What the World Needs

On April 1, 2005, Joseph Cardinal Ratzinger gave a conference at Subiaco, the cradle of Benedictine life. Nineteen days later, as bishop of Rome, he assumed the name of Saint Benedict. Pope Benedict's message at Subiaco identifies what the world needs above all else. "We need," he said, "men who hold their gaze directly towards God."

Vocation

Given that our monastery here in Tulsa professes a Benedictine life marked by the particular charism of adoration of the Eucharistic Face of Christ, these words of Pope Benedict XVI are, for me, very compelling. What does one do in Eucharistic adoration if not hold one's gaze directly towards God? The other component of this particular charism is that if I seek to hold my gaze fixed on the Eucharistic Face of God, it is, first of all, for my brother priests, and especially for those whose gaze has, for one reason or another, been distracted -- literally, pulled away from -- the One Thing Necessary. This is where adoration and reparation meet.

With Unveiled Face

People are drawn to Saint Benedict because in him they see a man who "held his gaze directly towards God." People are drawn to Benedictine monasteries because in them they expect to find men and women who "with unveiled face, beholding the glory of the Lord, are being changed into His likeness from one degree of glory to another" (2 Cor 3:18). People come to monasteries in search of a place where there is evidence of a divine inbreaking: traces of the Kingdom of Heaven, glimmers of the glory of God shining on the Face of Christ.

Those Who Seek God

More often than not the search for God begins with a search for those who seek God. It has always been thus in the life of the Church in both East and West. The faithful come to monasteries looking for fathers and mothers for their souls. People seek out monks and nuns hoping to see on their faces a reflection of the brightness of God. By virtue of monastic profession, we are called to hold our faces directly toward God. "For it is the God who said, 'Let light shine out of darkness,' who has shone in our hearts to give the light of the knowledge of the glory of God in the face of Christ" (2 Cor 4:6).

The Man of God

In Saint Benedict we monks and nuns and oblates venerate a man who held his face directly toward God and who teaches us to do the same. We call him our father: Holy Father Benedict. There is, in this custom of reverent affection, a certain sweetness. We affirm, beyond any doubt, that, by a mysterious design of Providence, we are children of Benedict, the vir Dei, the man of God.

A Holy Father

Saint Benedict's fatherhood over us is a gift of the Holy Spirit, a gift not only for a limited space, a single lifetime, and a small number of disciples. When we call Saint Benedict our Holy Father, we are not giving mere lip service to a formula of conventional piety; we are expressing a mysterious and abiding reality. Saint Benedict cares for each of us with the solicitude of a spiritual father. Even in heaven, he "bears in mind what he is and what he is called" (RB 2:30-31). From his place in glory, "he adapts and fits himself to all, so that not only will he not lose any of the flock entrusted to him, but he will rejoice as his good flock increases" (RB 2:32).
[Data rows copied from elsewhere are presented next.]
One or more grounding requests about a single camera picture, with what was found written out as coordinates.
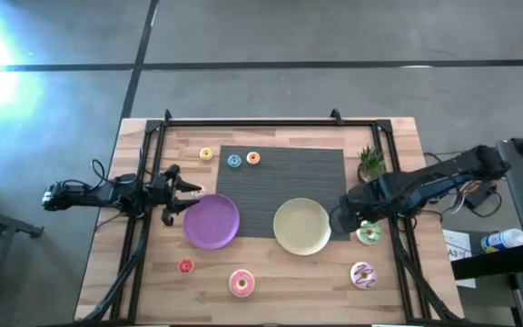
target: gray placemat
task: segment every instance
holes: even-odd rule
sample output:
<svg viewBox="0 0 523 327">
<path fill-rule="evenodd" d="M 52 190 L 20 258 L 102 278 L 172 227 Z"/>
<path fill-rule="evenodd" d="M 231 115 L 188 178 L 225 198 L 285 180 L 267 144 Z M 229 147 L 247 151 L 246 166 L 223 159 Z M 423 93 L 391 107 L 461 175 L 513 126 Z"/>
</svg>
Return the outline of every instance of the gray placemat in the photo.
<svg viewBox="0 0 523 327">
<path fill-rule="evenodd" d="M 252 151 L 260 154 L 258 164 L 246 161 Z M 231 154 L 242 158 L 239 167 L 227 164 Z M 286 201 L 312 199 L 329 213 L 345 192 L 342 150 L 222 146 L 217 193 L 230 197 L 239 208 L 237 236 L 275 237 L 273 215 Z M 348 234 L 331 234 L 331 240 L 349 239 Z"/>
</svg>

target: paper sheet
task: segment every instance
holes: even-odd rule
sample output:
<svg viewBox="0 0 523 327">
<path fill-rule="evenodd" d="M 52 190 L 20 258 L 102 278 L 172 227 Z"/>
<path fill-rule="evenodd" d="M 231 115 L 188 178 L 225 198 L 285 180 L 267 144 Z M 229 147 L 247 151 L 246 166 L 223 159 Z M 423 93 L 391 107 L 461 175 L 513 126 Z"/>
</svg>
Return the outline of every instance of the paper sheet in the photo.
<svg viewBox="0 0 523 327">
<path fill-rule="evenodd" d="M 447 244 L 450 261 L 469 258 L 471 256 L 469 234 L 443 230 L 443 238 Z M 462 287 L 476 288 L 475 278 L 455 281 L 455 284 Z"/>
</svg>

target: gray floor
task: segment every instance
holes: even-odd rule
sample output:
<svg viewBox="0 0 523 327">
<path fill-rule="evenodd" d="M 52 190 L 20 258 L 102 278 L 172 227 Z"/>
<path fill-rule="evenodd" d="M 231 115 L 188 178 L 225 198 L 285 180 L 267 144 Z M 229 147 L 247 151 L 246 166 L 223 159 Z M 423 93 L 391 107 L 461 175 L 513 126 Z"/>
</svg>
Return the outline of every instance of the gray floor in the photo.
<svg viewBox="0 0 523 327">
<path fill-rule="evenodd" d="M 0 0 L 0 64 L 132 63 L 148 0 Z M 523 59 L 523 0 L 162 0 L 146 62 Z M 48 213 L 54 181 L 95 181 L 110 162 L 130 72 L 0 73 L 0 213 L 45 226 L 18 235 L 0 280 L 0 326 L 70 322 L 97 210 Z M 523 67 L 144 72 L 132 117 L 417 118 L 423 148 L 523 136 Z M 504 205 L 450 229 L 518 224 Z M 509 322 L 466 307 L 470 317 Z"/>
</svg>

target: wooden table
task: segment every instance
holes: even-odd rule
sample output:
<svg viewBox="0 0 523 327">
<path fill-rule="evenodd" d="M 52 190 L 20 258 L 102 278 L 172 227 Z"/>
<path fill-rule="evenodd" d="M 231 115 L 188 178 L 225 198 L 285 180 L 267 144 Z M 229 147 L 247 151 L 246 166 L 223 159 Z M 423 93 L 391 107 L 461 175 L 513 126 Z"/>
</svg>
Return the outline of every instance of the wooden table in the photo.
<svg viewBox="0 0 523 327">
<path fill-rule="evenodd" d="M 423 167 L 414 118 L 390 119 L 401 169 Z M 123 121 L 112 177 L 136 171 L 145 122 Z M 359 151 L 367 144 L 373 145 L 373 140 L 370 128 L 354 126 L 169 127 L 161 167 L 179 164 L 185 181 L 214 193 L 222 144 L 343 149 L 347 188 L 351 188 L 357 183 Z M 199 159 L 203 147 L 211 147 L 216 154 L 209 162 Z M 383 148 L 389 158 L 388 147 Z M 99 222 L 114 214 L 113 210 L 102 210 Z M 158 217 L 160 210 L 153 216 L 137 323 L 404 322 L 386 221 L 380 221 L 383 235 L 375 245 L 367 247 L 353 234 L 350 242 L 329 242 L 318 253 L 301 257 L 286 253 L 275 239 L 269 238 L 239 237 L 220 250 L 196 249 L 183 235 L 183 215 L 175 219 L 173 227 L 165 227 Z M 124 219 L 117 219 L 96 232 L 76 318 L 91 311 L 113 283 L 125 225 Z M 415 234 L 425 278 L 448 307 L 463 317 L 438 217 L 421 215 Z M 195 261 L 195 270 L 189 275 L 177 271 L 183 258 Z M 350 268 L 358 261 L 371 263 L 377 271 L 379 280 L 371 290 L 359 290 L 350 281 Z M 230 274 L 240 268 L 256 278 L 255 291 L 247 299 L 233 297 L 228 289 Z M 412 282 L 410 289 L 415 312 L 419 312 Z M 128 305 L 127 291 L 125 287 L 121 312 Z"/>
</svg>

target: beige plate
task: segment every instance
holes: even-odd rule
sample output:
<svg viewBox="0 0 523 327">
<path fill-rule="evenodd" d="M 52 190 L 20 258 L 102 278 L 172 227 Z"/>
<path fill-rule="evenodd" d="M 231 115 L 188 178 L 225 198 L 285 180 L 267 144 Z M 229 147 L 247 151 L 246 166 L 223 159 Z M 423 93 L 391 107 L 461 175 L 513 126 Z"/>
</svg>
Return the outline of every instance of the beige plate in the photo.
<svg viewBox="0 0 523 327">
<path fill-rule="evenodd" d="M 286 251 L 298 255 L 318 252 L 331 237 L 328 213 L 310 199 L 292 199 L 273 217 L 273 232 Z"/>
</svg>
About thirty-five years ago, precisely on a July 11th, while taking my place in the refectory for the evening meal, I was absolutely smitten by a profound personal awareness of the real paternity of Saint Benedict over my soul. It so affected me that, being young and impressionable, I salted my soup that evening with tears. It is something that I have never forgotten.

The Care of Sick Souls

Saint Benedict has not forgotten in heaven what he taught on earth: that an abbot undertakes "the care of sick souls, not a despotic rule over healthy ones" (RB 27:6). He continues in heaven to search "for the sheep gone astray" (RB 27:8), and he has such pity for its weakness that he is ready to carry it back to the flock on his own shoulders.

Subiaco

It is as important for us to read and re-read Saint Gregory's Life of our holy father Saint Benedict as it is for us to read and re-read his Rule. Saint Gregory allows us to see a young man, blessed by grace and by name, disillusioned by the empty pursuits he saw all around him, and moved by the Holy Spirit to seek the habit of monastic conversion. The young Benedict goes to live alone in the savage beauty of Subiaco, far from the disquiet and turmoil of Rome.

Solitude

Saint Benedict of the Sacro Speco, the sacred grotto of Subiaco, is the model of all who, by choice or circumstances, live alone. His solitude was by no means absolute; he related to the rustic shepherds of the locality and, by his teaching, restored their human dignity. Saint Gregory says that many, having known Benedict, passed from a life that was beastly to the life of grace. By offering a spiritual hospitality, the solitary Benedict refreshed all who sought him out with nourishment drawn from his heart.

Temptation

Saint Benedict was tempted in his solitude. He was no stranger to struggles of the mind, heart, and flesh. This makes him very close to us. The devil seeks, by means of temptations, to drag us into the pit of bitterness, dejection, despair. God, for his part, permits temptation, because temptation makes the saints compassionate, humble, and wise. The seeds of Holy Father Benedict's compassion, humility, and wisdom were planted in the temptations he endured at Subiaco.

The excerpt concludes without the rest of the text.